**ABOUT THIS EXERCISE**
Write out exactly the lines of the entries below from the one holding "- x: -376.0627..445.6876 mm" to the one holding "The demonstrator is", inclusive, and leave out all other lines.

**Data records**
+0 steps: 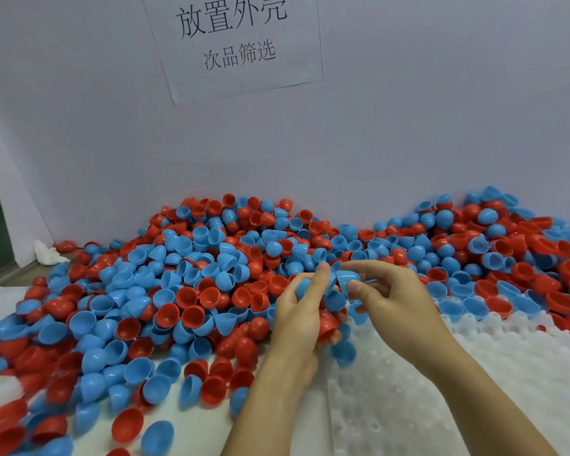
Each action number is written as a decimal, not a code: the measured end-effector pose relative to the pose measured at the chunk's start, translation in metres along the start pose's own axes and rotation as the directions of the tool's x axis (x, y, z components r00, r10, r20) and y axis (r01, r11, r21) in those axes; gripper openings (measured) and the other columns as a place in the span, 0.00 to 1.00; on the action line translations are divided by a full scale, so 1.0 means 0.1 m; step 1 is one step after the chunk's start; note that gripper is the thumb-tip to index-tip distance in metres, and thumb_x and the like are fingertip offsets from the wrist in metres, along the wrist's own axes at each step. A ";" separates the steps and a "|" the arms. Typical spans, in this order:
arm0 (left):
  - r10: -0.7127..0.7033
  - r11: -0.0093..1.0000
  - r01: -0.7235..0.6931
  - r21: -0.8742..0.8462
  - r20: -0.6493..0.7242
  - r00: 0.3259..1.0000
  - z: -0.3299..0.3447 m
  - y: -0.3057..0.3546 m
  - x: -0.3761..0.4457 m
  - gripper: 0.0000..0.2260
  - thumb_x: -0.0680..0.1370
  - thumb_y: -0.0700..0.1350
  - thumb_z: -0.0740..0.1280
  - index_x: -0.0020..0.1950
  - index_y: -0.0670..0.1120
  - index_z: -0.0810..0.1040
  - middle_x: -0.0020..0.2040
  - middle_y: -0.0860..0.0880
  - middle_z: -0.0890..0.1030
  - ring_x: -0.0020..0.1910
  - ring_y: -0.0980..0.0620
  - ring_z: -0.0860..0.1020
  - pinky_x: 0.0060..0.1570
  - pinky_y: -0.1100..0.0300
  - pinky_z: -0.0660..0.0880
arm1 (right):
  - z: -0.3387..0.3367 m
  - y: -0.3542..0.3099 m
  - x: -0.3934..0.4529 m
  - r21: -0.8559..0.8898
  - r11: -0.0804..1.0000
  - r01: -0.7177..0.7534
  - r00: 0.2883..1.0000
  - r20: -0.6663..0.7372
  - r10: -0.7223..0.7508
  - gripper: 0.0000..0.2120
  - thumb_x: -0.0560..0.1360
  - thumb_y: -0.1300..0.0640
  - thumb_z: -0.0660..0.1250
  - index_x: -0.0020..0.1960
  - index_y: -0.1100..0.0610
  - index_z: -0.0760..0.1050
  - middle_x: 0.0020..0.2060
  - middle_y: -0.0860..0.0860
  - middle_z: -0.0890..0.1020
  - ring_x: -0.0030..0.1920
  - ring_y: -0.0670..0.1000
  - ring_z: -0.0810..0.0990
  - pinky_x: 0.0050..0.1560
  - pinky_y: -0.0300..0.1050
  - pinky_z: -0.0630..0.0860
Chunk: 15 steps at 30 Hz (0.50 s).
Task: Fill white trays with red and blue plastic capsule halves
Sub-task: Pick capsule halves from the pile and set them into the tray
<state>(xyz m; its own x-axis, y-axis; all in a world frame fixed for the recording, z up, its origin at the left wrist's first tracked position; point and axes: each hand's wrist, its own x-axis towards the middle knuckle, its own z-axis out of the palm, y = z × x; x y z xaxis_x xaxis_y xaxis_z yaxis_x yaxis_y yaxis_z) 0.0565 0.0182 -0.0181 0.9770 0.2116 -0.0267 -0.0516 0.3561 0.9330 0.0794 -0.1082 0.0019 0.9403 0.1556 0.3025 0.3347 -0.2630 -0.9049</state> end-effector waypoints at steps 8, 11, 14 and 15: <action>-0.091 0.995 0.092 -0.025 0.034 0.995 0.01 0.05 -0.03 0.22 0.66 0.65 0.71 0.49 0.51 0.86 0.37 0.45 0.83 0.25 0.53 0.78 0.22 0.63 0.70 | 0.01 -0.07 -0.01 0.176 0.982 0.073 0.995 -0.087 -0.058 0.07 0.77 0.58 0.70 0.52 0.48 0.82 0.40 0.47 0.84 0.40 0.44 0.84 0.41 0.34 0.80; -0.089 0.996 0.090 -0.013 0.055 0.995 0.02 0.05 -0.04 0.18 0.65 0.65 0.71 0.43 0.52 0.87 0.37 0.45 0.83 0.25 0.51 0.78 0.21 0.63 0.70 | 0.02 -0.09 0.00 0.210 0.972 0.101 0.986 -0.155 -0.069 0.06 0.76 0.58 0.71 0.51 0.50 0.82 0.40 0.48 0.84 0.41 0.46 0.84 0.42 0.37 0.81; -0.084 0.996 0.084 -0.004 0.063 0.994 0.03 0.08 -0.05 0.17 0.68 0.64 0.70 0.43 0.52 0.87 0.36 0.46 0.83 0.25 0.51 0.78 0.21 0.63 0.69 | 0.02 -0.11 0.00 0.226 0.966 0.128 0.977 -0.196 -0.084 0.05 0.76 0.56 0.71 0.51 0.50 0.82 0.41 0.48 0.85 0.43 0.46 0.85 0.44 0.39 0.82; -0.082 0.997 0.083 -0.007 0.066 0.994 0.03 0.09 -0.06 0.18 0.68 0.63 0.70 0.45 0.51 0.87 0.36 0.45 0.83 0.25 0.51 0.77 0.20 0.63 0.68 | 0.02 -0.12 -0.01 0.239 0.961 0.136 0.977 -0.196 -0.089 0.05 0.76 0.57 0.71 0.51 0.49 0.82 0.42 0.47 0.85 0.43 0.45 0.85 0.44 0.39 0.82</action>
<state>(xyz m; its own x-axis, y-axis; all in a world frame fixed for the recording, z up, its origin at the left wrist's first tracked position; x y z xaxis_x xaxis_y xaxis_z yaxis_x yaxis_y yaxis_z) 0.0508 0.0175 -0.0083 0.9895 0.1205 -0.0796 0.0282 0.3790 0.9250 0.0747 -0.1033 0.0121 0.9005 -0.0111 0.4347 0.4347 -0.0040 -0.9006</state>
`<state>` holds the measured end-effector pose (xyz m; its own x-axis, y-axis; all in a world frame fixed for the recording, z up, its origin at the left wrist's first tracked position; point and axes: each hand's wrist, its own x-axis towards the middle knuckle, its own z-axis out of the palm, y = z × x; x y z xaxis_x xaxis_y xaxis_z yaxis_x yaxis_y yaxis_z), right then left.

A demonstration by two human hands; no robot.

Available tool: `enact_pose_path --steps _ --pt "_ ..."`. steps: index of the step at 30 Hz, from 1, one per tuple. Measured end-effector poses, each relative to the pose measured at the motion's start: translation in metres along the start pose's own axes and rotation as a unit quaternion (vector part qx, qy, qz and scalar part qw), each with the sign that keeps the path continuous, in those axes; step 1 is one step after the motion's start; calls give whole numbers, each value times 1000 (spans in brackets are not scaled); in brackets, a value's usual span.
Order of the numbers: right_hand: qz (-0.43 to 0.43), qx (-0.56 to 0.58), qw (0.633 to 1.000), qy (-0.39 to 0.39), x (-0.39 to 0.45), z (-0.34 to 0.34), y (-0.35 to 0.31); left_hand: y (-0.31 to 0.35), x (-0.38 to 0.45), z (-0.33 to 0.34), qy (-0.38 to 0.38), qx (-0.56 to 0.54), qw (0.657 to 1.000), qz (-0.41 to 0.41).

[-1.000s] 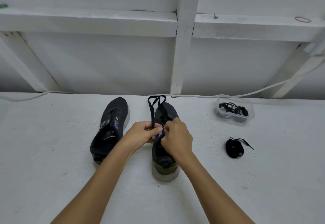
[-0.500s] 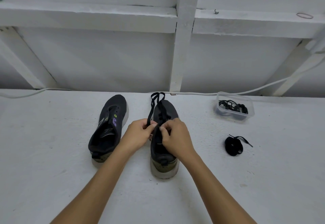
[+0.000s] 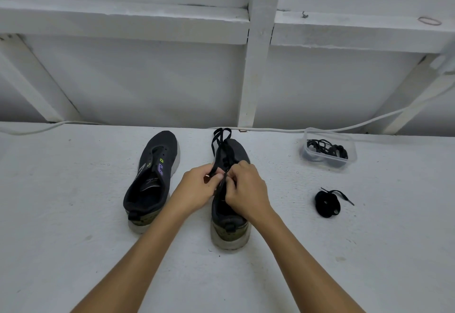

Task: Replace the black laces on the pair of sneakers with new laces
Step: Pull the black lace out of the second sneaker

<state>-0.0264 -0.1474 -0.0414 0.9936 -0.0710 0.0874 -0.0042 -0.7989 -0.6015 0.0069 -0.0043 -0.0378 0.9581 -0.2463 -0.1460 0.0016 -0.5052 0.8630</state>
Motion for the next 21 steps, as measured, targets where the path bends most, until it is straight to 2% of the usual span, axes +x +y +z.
enact_pose_path --steps 3,5,8,11,13,16,21 --pt "11 25 1000 9 1 2 2 -2 2 -5 -34 -89 994 -46" --pt "16 48 999 7 0 1 3 -2 3 -7 -38 -99 993 -58" --pt "39 146 988 23 -5 -11 6 0 2 0 15 -106 991 -78" --pt "134 290 945 72 -12 -19 17 -1 -2 7 81 -211 963 -148" --pt "181 299 934 67 -16 -22 30 -3 -7 9 103 -169 964 -176" --pt "174 288 942 1 -19 -25 34 5 -24 12 123 -57 985 -110" --pt "138 251 958 -32 -8 -30 28 2 -28 26 90 -5 996 -2"
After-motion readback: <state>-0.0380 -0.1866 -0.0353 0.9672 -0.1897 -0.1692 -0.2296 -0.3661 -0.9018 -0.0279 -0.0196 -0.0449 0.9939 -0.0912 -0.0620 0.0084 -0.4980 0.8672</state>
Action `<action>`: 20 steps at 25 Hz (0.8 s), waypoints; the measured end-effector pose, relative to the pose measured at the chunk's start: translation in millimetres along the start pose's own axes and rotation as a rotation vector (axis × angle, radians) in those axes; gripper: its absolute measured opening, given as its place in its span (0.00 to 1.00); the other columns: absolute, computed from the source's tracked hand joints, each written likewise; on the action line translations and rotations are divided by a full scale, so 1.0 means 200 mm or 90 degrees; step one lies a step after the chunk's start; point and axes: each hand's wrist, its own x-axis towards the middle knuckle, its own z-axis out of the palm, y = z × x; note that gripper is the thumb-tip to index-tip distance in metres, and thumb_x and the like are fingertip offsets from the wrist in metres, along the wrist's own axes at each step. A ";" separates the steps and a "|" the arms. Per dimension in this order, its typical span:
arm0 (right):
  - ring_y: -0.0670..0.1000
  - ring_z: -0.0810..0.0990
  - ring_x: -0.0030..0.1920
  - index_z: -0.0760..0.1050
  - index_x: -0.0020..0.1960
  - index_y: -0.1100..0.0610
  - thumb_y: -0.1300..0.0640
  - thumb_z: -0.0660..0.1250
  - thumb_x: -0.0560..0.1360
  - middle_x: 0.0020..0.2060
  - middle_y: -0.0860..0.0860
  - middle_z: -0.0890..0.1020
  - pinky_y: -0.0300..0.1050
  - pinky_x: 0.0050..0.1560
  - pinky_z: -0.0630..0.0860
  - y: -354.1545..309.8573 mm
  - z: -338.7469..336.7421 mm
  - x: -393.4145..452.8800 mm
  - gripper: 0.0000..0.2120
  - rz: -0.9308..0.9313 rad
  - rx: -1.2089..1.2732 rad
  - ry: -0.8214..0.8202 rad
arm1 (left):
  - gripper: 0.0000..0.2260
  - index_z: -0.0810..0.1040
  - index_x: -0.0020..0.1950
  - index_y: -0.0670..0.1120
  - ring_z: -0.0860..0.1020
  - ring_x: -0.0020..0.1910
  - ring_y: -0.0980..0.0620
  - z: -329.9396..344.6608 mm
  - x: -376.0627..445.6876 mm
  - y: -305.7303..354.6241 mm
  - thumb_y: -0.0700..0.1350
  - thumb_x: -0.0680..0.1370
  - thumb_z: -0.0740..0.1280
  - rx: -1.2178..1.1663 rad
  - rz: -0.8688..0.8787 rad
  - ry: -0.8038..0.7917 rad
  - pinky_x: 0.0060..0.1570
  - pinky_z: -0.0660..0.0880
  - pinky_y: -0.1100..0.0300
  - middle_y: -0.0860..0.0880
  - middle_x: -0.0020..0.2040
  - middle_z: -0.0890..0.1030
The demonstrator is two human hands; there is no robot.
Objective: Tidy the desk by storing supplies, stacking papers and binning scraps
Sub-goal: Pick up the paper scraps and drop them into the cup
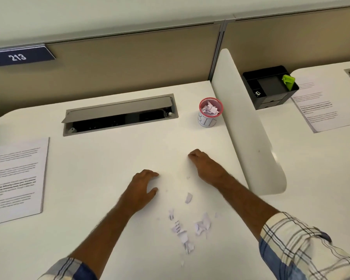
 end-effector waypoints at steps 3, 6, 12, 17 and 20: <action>0.53 0.73 0.65 0.70 0.73 0.60 0.70 0.54 0.80 0.68 0.52 0.72 0.42 0.67 0.69 -0.06 0.07 -0.17 0.23 -0.049 0.008 -0.032 | 0.22 0.74 0.72 0.52 0.71 0.65 0.53 0.06 -0.12 0.03 0.49 0.77 0.70 0.003 -0.001 -0.012 0.67 0.66 0.62 0.57 0.68 0.73; 0.54 0.74 0.62 0.72 0.71 0.60 0.69 0.55 0.80 0.66 0.52 0.74 0.44 0.64 0.71 -0.13 0.10 -0.29 0.22 -0.073 -0.013 -0.066 | 0.26 0.72 0.74 0.51 0.71 0.67 0.51 0.08 -0.24 0.07 0.51 0.75 0.66 -0.007 -0.005 -0.029 0.70 0.68 0.57 0.55 0.70 0.72; 0.55 0.75 0.62 0.72 0.72 0.62 0.59 0.62 0.80 0.65 0.55 0.74 0.47 0.63 0.73 -0.23 0.16 -0.46 0.20 -0.090 -0.032 -0.084 | 0.41 0.58 0.83 0.49 0.63 0.77 0.48 0.10 -0.31 0.19 0.65 0.75 0.66 0.097 0.009 -0.111 0.75 0.60 0.53 0.52 0.81 0.62; 0.55 0.79 0.52 0.76 0.67 0.60 0.61 0.74 0.72 0.59 0.53 0.77 0.51 0.47 0.82 -0.25 0.29 -0.56 0.24 -0.121 -0.101 -0.068 | 0.37 0.57 0.83 0.48 0.65 0.75 0.45 0.19 -0.32 0.24 0.63 0.79 0.64 0.226 0.038 -0.098 0.72 0.65 0.51 0.50 0.81 0.61; 0.54 0.78 0.58 0.75 0.67 0.60 0.60 0.84 0.57 0.62 0.53 0.75 0.48 0.49 0.80 -0.24 0.28 -0.59 0.41 -0.108 -0.110 -0.150 | 0.32 0.61 0.81 0.50 0.68 0.72 0.45 0.19 -0.30 0.26 0.58 0.80 0.66 0.243 0.033 -0.086 0.68 0.67 0.51 0.52 0.78 0.64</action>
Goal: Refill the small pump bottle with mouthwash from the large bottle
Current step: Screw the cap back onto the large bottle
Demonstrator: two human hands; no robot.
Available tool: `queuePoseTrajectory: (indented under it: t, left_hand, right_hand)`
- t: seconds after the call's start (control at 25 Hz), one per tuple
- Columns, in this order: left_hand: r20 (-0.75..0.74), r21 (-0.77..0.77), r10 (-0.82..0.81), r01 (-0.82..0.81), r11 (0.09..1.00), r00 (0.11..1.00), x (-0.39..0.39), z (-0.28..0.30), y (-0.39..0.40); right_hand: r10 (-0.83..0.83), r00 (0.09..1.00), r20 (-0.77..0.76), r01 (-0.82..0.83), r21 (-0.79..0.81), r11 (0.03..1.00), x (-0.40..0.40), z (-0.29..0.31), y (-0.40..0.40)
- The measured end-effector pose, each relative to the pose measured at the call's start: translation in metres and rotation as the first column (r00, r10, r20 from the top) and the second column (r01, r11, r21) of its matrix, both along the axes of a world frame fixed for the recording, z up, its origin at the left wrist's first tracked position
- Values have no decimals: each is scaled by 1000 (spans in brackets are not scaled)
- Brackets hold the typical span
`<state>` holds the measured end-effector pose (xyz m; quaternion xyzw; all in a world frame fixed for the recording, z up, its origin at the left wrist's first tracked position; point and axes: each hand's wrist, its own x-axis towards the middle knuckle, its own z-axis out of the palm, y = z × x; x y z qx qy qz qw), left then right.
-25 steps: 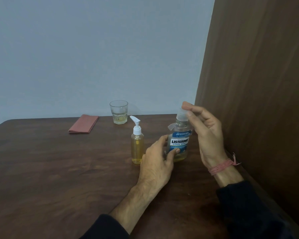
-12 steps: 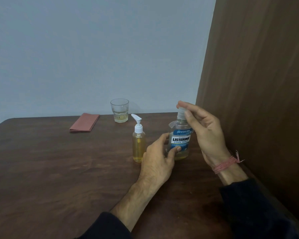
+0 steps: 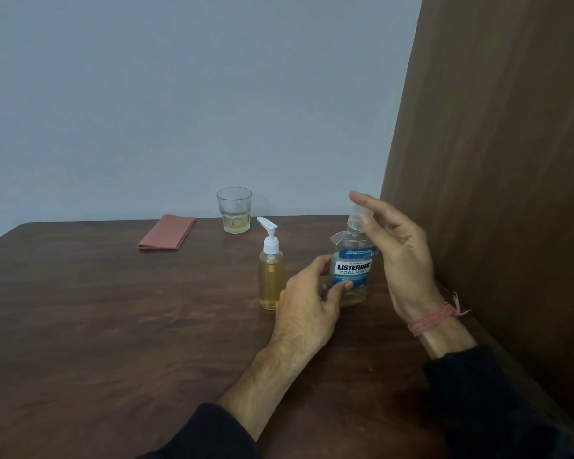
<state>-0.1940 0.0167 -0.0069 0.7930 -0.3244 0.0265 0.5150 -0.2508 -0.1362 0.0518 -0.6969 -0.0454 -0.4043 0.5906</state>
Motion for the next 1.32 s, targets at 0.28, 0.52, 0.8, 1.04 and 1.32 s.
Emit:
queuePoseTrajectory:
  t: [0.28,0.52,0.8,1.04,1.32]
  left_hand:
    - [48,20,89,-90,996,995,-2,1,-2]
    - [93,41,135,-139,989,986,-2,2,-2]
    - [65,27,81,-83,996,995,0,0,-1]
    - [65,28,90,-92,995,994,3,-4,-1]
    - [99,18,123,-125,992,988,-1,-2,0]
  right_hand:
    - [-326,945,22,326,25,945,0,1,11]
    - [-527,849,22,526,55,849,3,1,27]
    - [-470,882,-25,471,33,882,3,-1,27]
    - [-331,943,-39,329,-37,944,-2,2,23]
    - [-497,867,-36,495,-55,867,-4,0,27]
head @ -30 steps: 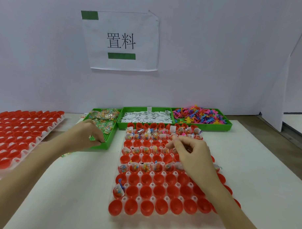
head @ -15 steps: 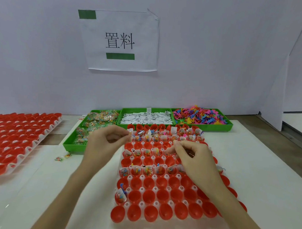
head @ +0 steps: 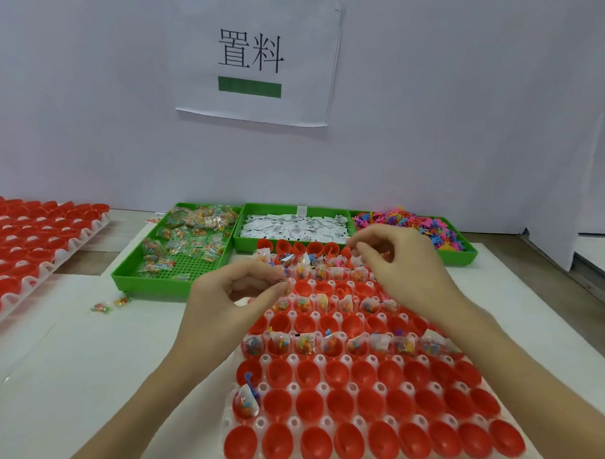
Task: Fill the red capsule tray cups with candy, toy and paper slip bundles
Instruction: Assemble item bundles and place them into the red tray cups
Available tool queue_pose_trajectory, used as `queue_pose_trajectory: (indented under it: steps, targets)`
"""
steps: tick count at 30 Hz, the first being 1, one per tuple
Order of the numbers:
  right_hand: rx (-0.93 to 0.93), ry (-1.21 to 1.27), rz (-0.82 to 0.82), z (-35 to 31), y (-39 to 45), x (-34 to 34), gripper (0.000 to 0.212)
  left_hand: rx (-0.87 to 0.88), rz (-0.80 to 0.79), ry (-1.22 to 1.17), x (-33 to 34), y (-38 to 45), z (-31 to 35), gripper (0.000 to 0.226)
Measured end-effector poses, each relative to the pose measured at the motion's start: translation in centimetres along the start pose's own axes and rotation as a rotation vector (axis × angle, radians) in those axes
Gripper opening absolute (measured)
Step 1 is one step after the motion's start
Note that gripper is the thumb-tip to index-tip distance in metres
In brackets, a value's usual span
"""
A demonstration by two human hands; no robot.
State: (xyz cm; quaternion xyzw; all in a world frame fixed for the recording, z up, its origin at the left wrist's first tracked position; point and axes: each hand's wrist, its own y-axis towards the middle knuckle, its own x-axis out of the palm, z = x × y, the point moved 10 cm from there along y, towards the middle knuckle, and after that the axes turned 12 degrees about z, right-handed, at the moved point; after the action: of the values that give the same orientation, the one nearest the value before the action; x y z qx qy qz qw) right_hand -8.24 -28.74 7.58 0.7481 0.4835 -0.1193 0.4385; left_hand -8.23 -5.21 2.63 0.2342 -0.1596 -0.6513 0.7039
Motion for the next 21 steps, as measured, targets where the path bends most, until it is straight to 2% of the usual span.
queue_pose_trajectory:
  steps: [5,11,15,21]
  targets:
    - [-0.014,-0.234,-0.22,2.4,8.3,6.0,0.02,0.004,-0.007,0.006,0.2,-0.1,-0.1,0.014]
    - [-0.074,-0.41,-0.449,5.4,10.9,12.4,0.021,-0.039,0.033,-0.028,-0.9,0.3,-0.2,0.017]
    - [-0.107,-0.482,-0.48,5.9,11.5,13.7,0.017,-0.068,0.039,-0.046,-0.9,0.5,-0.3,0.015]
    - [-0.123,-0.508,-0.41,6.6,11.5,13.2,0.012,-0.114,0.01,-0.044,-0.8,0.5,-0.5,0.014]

**RESPONSE TO THIS EXERCISE**
  - x: -376.0627..445.6876 mm
  - y: -305.7303..354.6241 mm
  - thumb_y: -0.0700..0.1350
  - thumb_x: -0.0680..0.1370
  - thumb_z: -0.0740..0.1280
  - rx: -1.2178..1.1663 rad
  - rz: -0.8688..0.8787 rad
  - ry: -0.8038..0.7917 rad
  - pinky_x: 0.0060..0.1570
  - pinky_z: -0.0660..0.0880
  - pinky_y: -0.1100..0.0300
  - middle_y: -0.0860..0.0880
  - middle_x: -0.0020..0.2040
  - middle_z: -0.0890..0.1030
The demonstrator is two human hands; there is no robot.

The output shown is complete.